● **INPUT FOR THIS TASK**:
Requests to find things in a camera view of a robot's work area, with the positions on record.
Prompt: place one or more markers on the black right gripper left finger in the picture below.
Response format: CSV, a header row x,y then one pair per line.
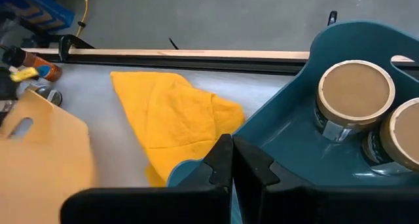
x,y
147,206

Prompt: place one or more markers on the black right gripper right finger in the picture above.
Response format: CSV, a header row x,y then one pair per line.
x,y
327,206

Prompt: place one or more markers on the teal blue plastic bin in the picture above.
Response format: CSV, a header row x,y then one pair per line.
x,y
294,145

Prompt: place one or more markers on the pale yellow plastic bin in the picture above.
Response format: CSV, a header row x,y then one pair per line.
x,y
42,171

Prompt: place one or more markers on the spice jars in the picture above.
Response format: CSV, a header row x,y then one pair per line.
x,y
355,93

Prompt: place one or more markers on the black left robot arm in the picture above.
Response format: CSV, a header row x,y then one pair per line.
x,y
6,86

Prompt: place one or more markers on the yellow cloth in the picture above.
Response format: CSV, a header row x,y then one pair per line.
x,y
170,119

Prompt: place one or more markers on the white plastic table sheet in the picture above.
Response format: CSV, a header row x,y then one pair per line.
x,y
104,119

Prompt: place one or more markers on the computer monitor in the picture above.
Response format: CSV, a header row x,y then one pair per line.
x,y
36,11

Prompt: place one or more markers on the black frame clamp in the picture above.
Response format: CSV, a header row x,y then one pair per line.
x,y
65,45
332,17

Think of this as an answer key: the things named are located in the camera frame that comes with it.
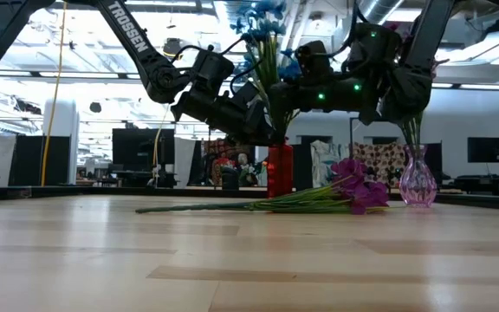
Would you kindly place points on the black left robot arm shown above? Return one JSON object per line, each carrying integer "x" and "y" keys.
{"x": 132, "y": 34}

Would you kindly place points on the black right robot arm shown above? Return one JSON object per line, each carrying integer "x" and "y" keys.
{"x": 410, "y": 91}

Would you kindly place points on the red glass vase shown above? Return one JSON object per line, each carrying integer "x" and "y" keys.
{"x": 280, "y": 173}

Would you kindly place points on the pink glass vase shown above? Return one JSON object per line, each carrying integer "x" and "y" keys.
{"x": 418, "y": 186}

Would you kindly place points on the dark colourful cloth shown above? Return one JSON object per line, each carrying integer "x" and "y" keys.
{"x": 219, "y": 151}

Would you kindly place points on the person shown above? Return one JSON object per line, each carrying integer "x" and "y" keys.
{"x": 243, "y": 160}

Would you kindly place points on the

==

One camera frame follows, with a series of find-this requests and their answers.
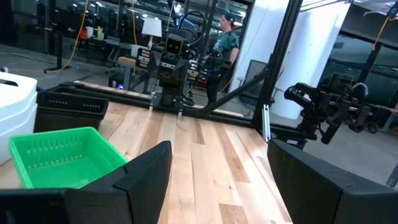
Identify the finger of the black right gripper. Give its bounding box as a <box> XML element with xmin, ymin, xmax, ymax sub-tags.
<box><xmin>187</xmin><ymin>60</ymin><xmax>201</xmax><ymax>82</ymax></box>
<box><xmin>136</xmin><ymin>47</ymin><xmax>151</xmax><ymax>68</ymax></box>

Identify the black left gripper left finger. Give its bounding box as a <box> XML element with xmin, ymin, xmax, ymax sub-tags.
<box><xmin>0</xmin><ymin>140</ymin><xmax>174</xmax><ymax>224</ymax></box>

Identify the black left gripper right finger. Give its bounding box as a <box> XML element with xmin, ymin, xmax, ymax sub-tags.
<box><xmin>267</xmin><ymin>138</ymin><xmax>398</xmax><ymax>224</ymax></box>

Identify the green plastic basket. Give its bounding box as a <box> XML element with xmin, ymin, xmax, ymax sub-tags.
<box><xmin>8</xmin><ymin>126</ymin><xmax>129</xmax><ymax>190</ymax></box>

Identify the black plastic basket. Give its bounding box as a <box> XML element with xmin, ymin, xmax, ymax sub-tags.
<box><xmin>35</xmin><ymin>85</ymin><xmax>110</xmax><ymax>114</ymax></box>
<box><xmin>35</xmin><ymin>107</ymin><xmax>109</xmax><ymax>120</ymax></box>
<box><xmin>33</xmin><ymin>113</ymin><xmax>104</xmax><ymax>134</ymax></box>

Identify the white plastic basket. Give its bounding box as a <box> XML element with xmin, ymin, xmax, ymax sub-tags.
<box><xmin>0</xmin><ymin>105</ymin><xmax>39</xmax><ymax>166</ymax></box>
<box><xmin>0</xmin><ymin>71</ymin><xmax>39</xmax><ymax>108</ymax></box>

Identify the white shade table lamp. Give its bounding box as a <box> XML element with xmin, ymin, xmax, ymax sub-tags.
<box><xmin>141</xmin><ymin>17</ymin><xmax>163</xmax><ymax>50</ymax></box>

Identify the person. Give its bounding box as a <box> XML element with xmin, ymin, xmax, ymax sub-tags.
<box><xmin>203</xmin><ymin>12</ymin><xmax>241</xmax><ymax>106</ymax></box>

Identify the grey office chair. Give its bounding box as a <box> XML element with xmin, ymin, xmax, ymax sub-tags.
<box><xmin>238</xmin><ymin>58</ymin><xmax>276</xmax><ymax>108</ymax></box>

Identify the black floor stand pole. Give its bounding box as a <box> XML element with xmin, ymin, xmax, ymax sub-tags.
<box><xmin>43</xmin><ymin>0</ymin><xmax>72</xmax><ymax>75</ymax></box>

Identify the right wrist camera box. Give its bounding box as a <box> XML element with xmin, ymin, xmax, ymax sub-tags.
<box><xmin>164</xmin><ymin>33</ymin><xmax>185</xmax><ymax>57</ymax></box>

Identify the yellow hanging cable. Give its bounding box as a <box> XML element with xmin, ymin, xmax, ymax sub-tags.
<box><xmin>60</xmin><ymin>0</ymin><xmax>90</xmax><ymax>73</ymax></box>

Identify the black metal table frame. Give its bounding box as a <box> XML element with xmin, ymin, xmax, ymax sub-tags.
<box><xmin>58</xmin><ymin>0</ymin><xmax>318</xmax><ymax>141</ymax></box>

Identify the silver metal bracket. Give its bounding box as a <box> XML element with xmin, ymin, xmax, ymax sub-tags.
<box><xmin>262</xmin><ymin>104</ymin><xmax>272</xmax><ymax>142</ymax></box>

* * *

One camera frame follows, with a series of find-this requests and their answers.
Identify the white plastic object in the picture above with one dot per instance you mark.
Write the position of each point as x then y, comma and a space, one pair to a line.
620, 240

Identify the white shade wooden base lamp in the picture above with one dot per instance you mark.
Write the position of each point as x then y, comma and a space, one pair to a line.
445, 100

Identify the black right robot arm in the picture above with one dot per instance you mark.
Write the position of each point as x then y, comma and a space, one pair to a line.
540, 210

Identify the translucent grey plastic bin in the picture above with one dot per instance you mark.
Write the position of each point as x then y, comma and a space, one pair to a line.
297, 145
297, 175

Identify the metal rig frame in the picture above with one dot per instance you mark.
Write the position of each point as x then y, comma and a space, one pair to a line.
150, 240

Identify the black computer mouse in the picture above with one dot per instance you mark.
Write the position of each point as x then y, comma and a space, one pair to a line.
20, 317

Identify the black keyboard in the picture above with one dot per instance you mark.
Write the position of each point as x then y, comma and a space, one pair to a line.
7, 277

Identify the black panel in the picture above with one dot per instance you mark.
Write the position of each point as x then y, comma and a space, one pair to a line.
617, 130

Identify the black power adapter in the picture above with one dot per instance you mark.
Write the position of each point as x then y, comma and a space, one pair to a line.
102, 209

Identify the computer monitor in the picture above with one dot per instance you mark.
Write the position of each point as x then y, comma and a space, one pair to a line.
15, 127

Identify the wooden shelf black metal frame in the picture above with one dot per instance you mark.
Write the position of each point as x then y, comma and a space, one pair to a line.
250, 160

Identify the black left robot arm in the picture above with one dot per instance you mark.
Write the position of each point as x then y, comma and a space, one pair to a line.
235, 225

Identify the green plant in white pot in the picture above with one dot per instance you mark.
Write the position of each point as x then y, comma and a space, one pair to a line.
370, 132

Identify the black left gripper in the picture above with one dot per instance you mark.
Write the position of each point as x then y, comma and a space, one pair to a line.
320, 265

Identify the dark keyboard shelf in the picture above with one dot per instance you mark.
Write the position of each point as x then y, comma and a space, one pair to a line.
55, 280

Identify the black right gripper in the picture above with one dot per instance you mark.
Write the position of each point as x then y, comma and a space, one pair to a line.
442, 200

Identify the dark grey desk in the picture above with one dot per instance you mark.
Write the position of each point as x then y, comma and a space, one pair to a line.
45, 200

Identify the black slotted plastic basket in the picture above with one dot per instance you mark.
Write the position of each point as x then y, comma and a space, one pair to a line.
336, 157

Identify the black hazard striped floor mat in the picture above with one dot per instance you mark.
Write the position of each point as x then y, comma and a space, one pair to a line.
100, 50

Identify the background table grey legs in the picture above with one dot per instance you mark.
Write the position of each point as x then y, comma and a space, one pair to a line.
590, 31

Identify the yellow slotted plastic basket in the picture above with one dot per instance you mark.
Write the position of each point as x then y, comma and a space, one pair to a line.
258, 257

● **EXERCISE INSTRUCTIONS**:
Nothing but the lines holding the word "metal" should be returned from the listing above.

● **WRITTEN RESPONSE**:
Identify the black metal table frame. Give its bounding box as a <box> XML element with xmin, ymin, xmax, ymax sub-tags.
Identify the silver metal bracket. Give its bounding box as a <box> XML element with xmin, ymin, xmax, ymax sub-tags.
Identify the metal rig frame in the picture above with one dot per instance you mark.
Identify the wooden shelf black metal frame in the picture above with one dot per instance you mark.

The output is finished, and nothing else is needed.